12 - switch r.h., ES (60.7328) (06.5929)

in stock part-no: 60.7462


This is the exact same switch gear that was used for the Triumph T140e (1979-1983). Andover Norton part number:

18B (E-Start Models) switch r.h., ES (60.7328) (06.5929)

in stock-part-no: 60.7462


The 13mm bore size updated replacement unit for the Norton is expensive, but it will improve brake performance and it will also maintain the original look of the standard 5/8” bore size unit.

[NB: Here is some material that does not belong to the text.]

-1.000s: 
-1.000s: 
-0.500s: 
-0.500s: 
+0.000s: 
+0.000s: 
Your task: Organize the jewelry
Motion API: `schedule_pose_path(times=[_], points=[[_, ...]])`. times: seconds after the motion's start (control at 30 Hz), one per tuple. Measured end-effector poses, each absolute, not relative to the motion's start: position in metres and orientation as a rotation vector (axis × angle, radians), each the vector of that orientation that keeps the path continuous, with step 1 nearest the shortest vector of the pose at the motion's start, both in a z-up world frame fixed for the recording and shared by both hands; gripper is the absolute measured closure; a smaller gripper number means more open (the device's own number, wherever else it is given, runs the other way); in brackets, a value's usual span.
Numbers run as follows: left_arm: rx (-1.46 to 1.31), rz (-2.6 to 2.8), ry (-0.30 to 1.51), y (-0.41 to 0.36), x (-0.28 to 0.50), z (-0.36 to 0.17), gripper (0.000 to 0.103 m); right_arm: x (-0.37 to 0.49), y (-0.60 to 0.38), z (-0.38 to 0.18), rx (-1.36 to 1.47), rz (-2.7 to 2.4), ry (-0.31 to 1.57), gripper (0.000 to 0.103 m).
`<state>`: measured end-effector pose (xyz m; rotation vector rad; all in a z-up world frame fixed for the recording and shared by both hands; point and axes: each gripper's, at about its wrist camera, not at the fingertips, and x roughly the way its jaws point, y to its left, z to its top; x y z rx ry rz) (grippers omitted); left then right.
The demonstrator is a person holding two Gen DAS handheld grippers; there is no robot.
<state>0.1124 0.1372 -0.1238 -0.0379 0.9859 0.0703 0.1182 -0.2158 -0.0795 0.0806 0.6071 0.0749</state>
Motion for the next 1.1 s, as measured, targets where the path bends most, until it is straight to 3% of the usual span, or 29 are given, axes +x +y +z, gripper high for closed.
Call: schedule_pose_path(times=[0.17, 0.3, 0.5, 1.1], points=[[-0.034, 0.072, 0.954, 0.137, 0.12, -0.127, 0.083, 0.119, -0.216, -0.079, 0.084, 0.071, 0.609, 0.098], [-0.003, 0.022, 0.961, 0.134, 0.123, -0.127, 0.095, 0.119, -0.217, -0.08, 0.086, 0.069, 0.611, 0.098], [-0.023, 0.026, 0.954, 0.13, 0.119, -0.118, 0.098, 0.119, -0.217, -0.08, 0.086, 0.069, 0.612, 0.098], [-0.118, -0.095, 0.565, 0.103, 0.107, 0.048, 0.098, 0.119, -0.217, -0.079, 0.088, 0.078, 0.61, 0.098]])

Andover Norton part number:

7B (13mm gloss black)


in stock part-no: 06.5742/13/1   £319.14


Interestingly Andover Norton offer both a complete unit, as above but also a full body unit for non Mk3 Commandos at a reduced price:

8 (13mm Conversion Kit)


in stock- part-no: 06.1939/13  £239.70


So instead of reviewing replacement master cylinders for the Norton, I looked at what was available for the Triumph.


The standard Triumph T140e Master cylinder is a 13mm bore size, this is an Andover Norton part and fits directly onto my Commando switch gear.

Andover Norton part number:

1 master cylinder assembly

in stock- part-no: 60.7163    £249.12

I purchased this unit from Classicbikeshop LTD for £165


So the new units bolts straight on. 

It is a standard Andover Norton part and was half the price.


Any conversions of pre Mk3 Commandos to electric start may well end up with the latest switch gear (as standard on my Commando).

So consider your master cylinder options at the same time.

The action is solid and instant compared to other set ups and the bleeding of the system was easy. The lever on the master cylinder is an exact match to my original clutch lever.